Bonds and Clemens are on the very short list of greatest players I’ve ever laid eyes upon. A Hall without them lacks legitimacy. A-Rod is not quite at their level, but he’s close. Manny’s a little bit closer call, but he’s one of the best natural hitters I’ve ever seen. I first saw him play as a teenager in the High-A Carolina League, and that was no steroid guy. He was the complete offensive package already, with inexplicable all-fields power that belied his stature.

But the BBWAA and the various Veterans Committees are going to continue tell us that these guys and Schilling (whose politics they didn’t like) don’t belong, and Harold Baines, Jack Morris, Jim Rice, Andre Dawson, Bruce Sutter, Lee Smith and McGriff do? The Contemporary Era committee almost put Dale Murphy in along with McGriff, ahead of Bonds, Clemens and Schilling. Again, great guy, but no comparison.

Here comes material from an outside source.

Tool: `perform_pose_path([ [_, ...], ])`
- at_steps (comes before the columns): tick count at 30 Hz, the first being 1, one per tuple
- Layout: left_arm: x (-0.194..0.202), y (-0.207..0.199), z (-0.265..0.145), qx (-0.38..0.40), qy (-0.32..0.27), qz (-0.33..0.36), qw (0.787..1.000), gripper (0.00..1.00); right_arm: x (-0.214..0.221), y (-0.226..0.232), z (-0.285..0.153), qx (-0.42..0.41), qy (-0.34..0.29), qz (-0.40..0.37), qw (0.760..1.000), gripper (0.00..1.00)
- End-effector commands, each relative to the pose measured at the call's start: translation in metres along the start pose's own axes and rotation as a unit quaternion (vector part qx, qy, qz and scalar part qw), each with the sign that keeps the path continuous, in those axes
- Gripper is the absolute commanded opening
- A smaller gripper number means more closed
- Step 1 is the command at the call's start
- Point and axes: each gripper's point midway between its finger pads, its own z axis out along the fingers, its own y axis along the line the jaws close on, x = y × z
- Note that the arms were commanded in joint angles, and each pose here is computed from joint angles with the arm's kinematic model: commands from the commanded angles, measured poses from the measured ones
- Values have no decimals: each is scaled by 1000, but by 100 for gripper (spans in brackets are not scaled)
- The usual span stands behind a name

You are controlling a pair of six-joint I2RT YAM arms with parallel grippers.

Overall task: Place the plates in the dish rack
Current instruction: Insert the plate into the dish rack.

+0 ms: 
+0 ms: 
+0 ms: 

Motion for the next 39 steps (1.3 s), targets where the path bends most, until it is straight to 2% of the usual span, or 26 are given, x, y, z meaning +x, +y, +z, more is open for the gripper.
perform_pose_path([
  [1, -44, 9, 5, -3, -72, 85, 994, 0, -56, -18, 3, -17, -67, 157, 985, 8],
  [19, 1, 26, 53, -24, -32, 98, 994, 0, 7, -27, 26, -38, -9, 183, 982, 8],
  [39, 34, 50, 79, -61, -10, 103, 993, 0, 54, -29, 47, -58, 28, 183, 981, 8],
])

Yes, the composition of the BBWAA is in the midst of a major generational change, and I do believe that things are in the early stages of getting better. Most of the steroid era’s baggage was dropped in their collective lap, and soon it will all be in the hands of the Veterans’ Committees, who haven’t inspired anyone with their work to date. I do believe that the “right” players of the recent past and present will eventually be enshrined in the Hall. Next year, Adrian Beltre, Chase Utley and Joe Mauer join the ballot. Beltre should be an easy Year One call, joining Wagner, Helton and hopefully Sheffield in his last year of eligibility. Jones and Beltran should get in the following year, along with Ichiro Suzuki, who along with CC Sabathia will appear on the ballot for the first time in 2025.

But I hope that the damage hasn’t already been done. The job of Hall of Fame voters is to VOTE PLAYERS INTO THE HALL OF FAME. There are plenty of other deserving players (Lou Whitaker, anyone?) with no controversy of any form in their background. The current mechanism of the writers passing on their headaches to the Veterans’ Committees, who then......elect the least deserving player(s) on their ballot into the Hall simply must end. This isn’t Frankie Frisch getting all of his buddies into the Hall just yet, but it’s getting close.